In-network providers, also referred to as participating providers, are those who contract with insurance companies and provide services at pre-negotiated rates. Out-of-network providers are simply those who do not contract with an insurance company. Note that some providers contract with some insurance companies, but not necessarily all.
People may opt to see an out-of-network dentist because it’s someone they have a long-term relationship with and/or their preferred dentist just doesn’t participate. Most dental plans will allow you to see whichever dentist you’d like and will pay on an out-of-network basis. The risk these folks run, though, is that since there is no contract, the provider might bill at a higher rate than the insurance company is willing to pay, leaving the member potentially exposed.

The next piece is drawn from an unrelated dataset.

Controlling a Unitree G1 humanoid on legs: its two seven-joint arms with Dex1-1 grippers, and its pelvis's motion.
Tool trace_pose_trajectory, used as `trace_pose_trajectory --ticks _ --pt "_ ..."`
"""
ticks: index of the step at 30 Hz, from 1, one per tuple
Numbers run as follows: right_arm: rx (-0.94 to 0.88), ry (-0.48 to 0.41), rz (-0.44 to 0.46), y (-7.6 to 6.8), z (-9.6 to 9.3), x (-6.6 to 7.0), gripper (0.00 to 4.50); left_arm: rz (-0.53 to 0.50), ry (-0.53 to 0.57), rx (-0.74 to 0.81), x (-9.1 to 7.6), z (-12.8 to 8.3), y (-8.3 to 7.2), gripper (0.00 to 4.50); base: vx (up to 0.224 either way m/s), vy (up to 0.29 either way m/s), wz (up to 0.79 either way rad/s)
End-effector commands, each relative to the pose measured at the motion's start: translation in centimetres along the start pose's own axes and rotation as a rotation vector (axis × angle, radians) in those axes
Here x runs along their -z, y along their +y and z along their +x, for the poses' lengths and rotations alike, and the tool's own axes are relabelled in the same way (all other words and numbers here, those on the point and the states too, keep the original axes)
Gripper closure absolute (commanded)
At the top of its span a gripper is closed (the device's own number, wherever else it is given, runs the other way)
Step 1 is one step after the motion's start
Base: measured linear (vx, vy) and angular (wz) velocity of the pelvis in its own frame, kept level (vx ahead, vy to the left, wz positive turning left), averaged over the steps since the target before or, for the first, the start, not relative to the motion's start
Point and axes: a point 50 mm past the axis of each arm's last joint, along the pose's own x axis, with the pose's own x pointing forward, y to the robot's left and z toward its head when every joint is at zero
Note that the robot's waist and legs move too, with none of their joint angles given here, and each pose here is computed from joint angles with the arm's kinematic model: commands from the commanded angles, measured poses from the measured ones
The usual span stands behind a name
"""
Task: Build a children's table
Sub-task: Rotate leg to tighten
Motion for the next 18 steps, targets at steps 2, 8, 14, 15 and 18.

Many dental plans will pay out-of-network dentists at what’s called a “usual, customary, and reasonable” level, also known as UCR. This means the insurance company will pay the provider based on the geographic area of the dentist and on the service performed. As an example, a service performed in Fairfield County is likely going to cost more than a service performed in Litchfield County. With UCR, the insurance company is adjusting for that.
The most common UCR we see is the 90th percentile. This means that what the insurance company pays an out-of-network provider should suffice for 9 out of 10 dentists in that geographic area for that service. This also means that the payment may not be sufficient for 1 out of 10 dentists in that geographic area for that service.
Here’s an example:
You go to a local dentist for a periodic oral exam and routine cleaning, both of which are considered preventive services covered at 100% under your plan. The billed amount by the provider is $200.
If the dentist is in-network, they’ll bill at $200, but their contract might say that a periodic oral exam and routine cleaning will be paid at $150. Even though there’s a $50 difference between what was billed and what was paid, the dentist cannot bill the member because of the contract.
For conversation’s sake, let’s say that the insurance company determines that based on where this dentist practices, a periodic oral exam and routine cleaning performed on an out-of-network basis will be paid at $190. In our example, the dentist bills at $200 and gets paid $190.
The insurance company’s statistics show that 9 out of 10 dentists will accept the $190 paid out-of-network and that 1 out of 10 dentists will not. To an extent, if you’re lucky, you won’t be balance-billed the $10 difference. If you aren’t lucky, expect the bill for $10. Remember, since there is no contract, the dentist can bill you the difference.
Network Status | Billed Amount | Allowed Amount | You Owe |
In-Network | $200 | $150 | $0 |
Out-of-Network | $200 | $190 | Possibly $10 |
If your regular dentist is out-of-network, it might not be the end of the world. But if you need extensive work performed, you may want to be in-network, as the difference between what’s billed and paid could be substantially different in contrast to the example provided above.
Never hesitate to ask for a listing of in-network providers or to confirm that the provider you’d like to see participates. It could keep more money in your wallet at the end of the day. Also know that if your provider is out-of-network and refuses to submit the claim to your insurance company on your behalf, we’re here to help.